[HN Gopher] Notes on Theory of Distributed Systems [pdf]
___________________________________________________________________
Notes on Theory of Distributed Systems [pdf]
Author : htfy96
Score : 68 points
Date : 2022-08-24 19:51 UTC (3 hours ago)
(HTM) web link (www.cs.yale.edu)
(TXT) w3m dump (www.cs.yale.edu)
| infogulch wrote:
| 15 pages of just TOC. 400+ pages of content
|
| > These are notes for the Fall 2022 semester version of the Yale
| course CPSC 465/565 Theory of Distributed Systems
|
| There are a lot of algorithms, but I don't see CRDTs mentioned by
| name. Perhaps it's most closely related to "19.3 Faster snapshots
| using lattice agreement"?
| dragontamer wrote:
| > CRDTs
|
| Wrong level of abstraction. This is clearly a lower level
| course than that and discusses more fundamental ideas.
|
| A quickie look through chapter 6 reminds me of CRDTs, at least
| the vector clock concept. Other bits from other parts of this
| course probably need to be combined into what would be called a
| CRDT.
| phtrivier wrote:
| Is anyone teaching "Practice of boring Distributed Systems 101
| for dummies on a budget with a tight schedule" ?
|
| As in, "we have a PHP monolith used by all of 12 people in the
| accounting department, and for some reason we've been tasked with
| making it run on multiple machines ("for redundancy" or
| something) by next month.
|
| The original developpers left to start a Bitcoin scam.
|
| Some exec read about the "cloud", but we'll probably get just
| enough budget to buy a coffee to an AWS salesman.
|
| Don't even dream of hiring a "DevOps" to deploy a kubernetes
| cluster to orchestrate anything. Don't dream of hiring anyone,
| actually. Or, paying anything, for that matter.
|
| You had one machine ; here is a second machine. That's a 100%
| increase in your budget, now go get us some value with that !
|
| And don't come back in three months to ask for another budget to
| 'upgrade'."
|
| Where would someone start ?
|
| (EDIT: To clarify, this is a tongue in cheek hyperbole scenario,
| not a cry for immediate help.

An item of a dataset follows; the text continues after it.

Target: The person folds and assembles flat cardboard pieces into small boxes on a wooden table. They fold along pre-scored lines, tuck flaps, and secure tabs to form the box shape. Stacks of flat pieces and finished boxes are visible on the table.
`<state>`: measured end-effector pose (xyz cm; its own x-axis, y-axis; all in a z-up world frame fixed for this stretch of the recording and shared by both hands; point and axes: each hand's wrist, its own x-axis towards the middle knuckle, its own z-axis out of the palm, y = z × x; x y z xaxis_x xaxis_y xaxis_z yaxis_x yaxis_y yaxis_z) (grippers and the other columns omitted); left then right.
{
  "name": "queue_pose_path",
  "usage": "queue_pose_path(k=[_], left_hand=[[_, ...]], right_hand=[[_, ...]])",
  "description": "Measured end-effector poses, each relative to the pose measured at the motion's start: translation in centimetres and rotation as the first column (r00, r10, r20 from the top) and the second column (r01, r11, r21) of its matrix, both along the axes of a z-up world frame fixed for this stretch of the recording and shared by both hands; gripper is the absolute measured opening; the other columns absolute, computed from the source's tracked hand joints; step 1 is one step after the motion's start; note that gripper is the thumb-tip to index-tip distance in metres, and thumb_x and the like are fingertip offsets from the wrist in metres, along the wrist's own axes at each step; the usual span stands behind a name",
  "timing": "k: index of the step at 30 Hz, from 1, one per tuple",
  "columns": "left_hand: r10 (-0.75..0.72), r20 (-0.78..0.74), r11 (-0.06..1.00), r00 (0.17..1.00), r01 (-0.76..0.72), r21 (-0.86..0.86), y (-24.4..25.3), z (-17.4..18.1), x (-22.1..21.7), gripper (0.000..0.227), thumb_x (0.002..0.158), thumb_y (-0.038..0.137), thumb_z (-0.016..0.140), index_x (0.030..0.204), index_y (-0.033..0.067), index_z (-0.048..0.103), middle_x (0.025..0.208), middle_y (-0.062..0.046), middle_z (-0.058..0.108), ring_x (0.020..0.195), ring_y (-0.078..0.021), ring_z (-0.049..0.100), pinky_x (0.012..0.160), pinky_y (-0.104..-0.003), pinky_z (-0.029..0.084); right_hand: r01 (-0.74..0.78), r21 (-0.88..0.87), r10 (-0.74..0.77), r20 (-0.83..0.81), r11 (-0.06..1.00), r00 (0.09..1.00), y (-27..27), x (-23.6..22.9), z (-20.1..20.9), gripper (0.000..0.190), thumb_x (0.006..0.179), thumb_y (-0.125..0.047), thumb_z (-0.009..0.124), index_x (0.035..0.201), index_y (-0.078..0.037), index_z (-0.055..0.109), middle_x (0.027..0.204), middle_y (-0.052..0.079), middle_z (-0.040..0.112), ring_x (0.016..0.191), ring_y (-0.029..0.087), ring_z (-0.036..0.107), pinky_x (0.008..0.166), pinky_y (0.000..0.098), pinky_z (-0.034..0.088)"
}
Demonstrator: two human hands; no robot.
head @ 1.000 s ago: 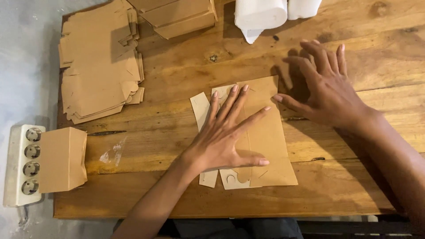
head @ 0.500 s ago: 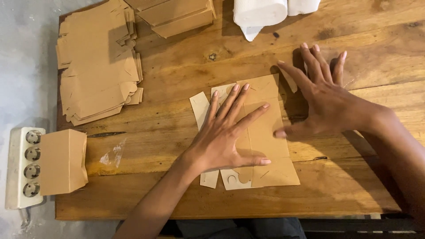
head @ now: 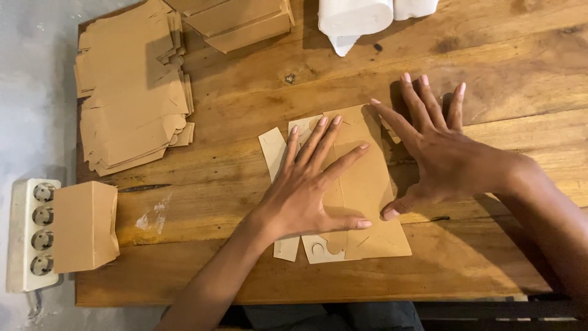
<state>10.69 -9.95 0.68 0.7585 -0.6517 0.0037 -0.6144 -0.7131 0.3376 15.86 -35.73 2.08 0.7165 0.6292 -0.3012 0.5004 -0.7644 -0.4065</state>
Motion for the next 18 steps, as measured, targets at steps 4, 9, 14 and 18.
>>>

Thanks to all who offered help ;)
|
| Yet, I'm curious about any resource on how to attack such
| problems, because I can only find material on how to handle large
| scale multi million users high availability stuff.)
| keule wrote:
| > As in, "we have a PHP monolith used by all of 12 people in
| the accounting department, and for some reason we've been
| tasked with making it run on multiple machines ("for
| redundancy" or something) by next month.
|
| Usually, your monolith has these components: a web server
| (apache/nginx + php), a database, and other custom tooling.
|
| > Where would someone start ?
|
| I think a first step is to move the database to something
| managed, like AWS RDS or Azure Managed Databases. Herein lies
| the basis for scaling out your web tier later. And here you
| will find the most pain because there are likely: custom backup
| scripts, cron jobs, and other tools that access the DB in
| unforeseen ways.
|
| If you get over that hump you have done your first big step
| towards a more robust model. Your DB will have automated
| backups, managed updates, rollover, read replicas etc. You may
| or may not see a performance increase, because you effectively
| split your workload across two machines.
|
| _THEN_ you can front your web tier with a load balancer, i.e.

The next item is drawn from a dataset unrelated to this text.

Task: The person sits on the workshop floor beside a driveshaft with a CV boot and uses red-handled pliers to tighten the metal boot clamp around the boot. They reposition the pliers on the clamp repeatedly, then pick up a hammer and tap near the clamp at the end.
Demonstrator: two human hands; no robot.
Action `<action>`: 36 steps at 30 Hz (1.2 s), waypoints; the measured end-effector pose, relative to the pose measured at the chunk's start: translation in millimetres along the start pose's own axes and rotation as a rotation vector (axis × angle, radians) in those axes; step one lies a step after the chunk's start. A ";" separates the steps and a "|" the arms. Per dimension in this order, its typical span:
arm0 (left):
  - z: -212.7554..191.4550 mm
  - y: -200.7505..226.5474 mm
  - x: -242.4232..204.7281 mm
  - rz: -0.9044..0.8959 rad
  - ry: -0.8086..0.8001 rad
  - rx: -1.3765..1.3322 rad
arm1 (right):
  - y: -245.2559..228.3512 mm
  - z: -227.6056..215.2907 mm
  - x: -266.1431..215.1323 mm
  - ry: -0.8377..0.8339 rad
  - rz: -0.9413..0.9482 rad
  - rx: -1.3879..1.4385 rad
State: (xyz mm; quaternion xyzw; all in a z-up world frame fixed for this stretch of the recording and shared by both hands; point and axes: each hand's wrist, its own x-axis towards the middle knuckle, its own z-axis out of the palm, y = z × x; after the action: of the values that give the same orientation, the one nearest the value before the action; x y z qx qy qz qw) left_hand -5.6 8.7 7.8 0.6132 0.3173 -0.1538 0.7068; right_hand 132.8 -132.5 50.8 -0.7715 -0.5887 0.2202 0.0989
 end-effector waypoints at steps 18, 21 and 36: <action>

| you load balance to one machine. This gives you: better
| networking, custom error pages, support for sticky sessions
| (you likely need them later), and better/more monitoring.
|
| From thereon you can start working on removing those custom
| scripts of the web tier machine and start splitting this into
| an _actual_ load-balanced infrastructure, going to two web-tier
| machines, where traffic is routed using sticky-sessions.
|
| Depending on the application design you can start introducing
| containers.
|
| Now, this approach will not give you a _cloud-native awesome
| microservice architecture_ with CI/CD and devops. But it will
| be enough to have higher availability and more robust handling
| of the (predictable) load in the near future. And on the way,
| you will remove bad patterns that eventually allow you to go to
| a better approach.
|
| I would be interested in hearing if more people face this
| challenge. I don't know if guides exist around this on the
| webs.
| qntty wrote:
| Sounds like you could be looking for something like VMware
| vSphere if primary-backup replication is what you want
| throwaway787544 wrote:
| If someone would pay for it I'd write that book. There are lots
| of different methods for different scenarios. There are some
| books on it but they're either very dry and technical or have
| very few examples.
|
| Here's the cliffs notes version for your situation:
|
| 1. Build a server. Make an image/snapshot of it.
|
| 2. Build a second server from the snapshot.
|
| 3. Use rsync to copy files your PHP app writes from one machine
| ('primary') to another ('secondary').
|
| 4. To make a "safe" change, change the secondary server, test
| it.
|
| 5. To "deploy" the change, snapshot the secondary, build a new
| third server, stop writes on the primary, sync over the files
| to the third server one last time, point the primary hostname
| at the third server IP, test this new primary server, destroy
| the old primary server.
|
| 6. If you ever need to "roll back" a change, you can do that
| while there's still three servers up (blue/green), or deploy a
| new server with the last working snapshot.
|
| 7. Set up PagerDuty to wake you up if the primary dies. When it
| does, change the hostname of the first box to point to the IP
| of the second box.
|
| That's just one way that is very simple. It is a redundant
| active/passive distributed system with redundant storage and
| immutable blue/green deployments. It can be considered high-
| availability although that term is somewhat loaded; ideally
| you'd make as much of the system HA as possible, such as
| independent network connections to the backbone, independent
| power drops, UPC, etc (both for bare-metal and VMs).
|
| You can get much more complicated but that's good enough for
| what they want (redundancy) and it buys you a lot of other
| benefits.
| fredsmith219 wrote:
| I can't believe at 12 people would actually be stressing the
| system. Could you meet the requirements of the project by
| setting up the second machine as a hot back up at an offsite
| location?
| phtrivier wrote:
| Maybe. How do I find the O'Reilly book that explains that ?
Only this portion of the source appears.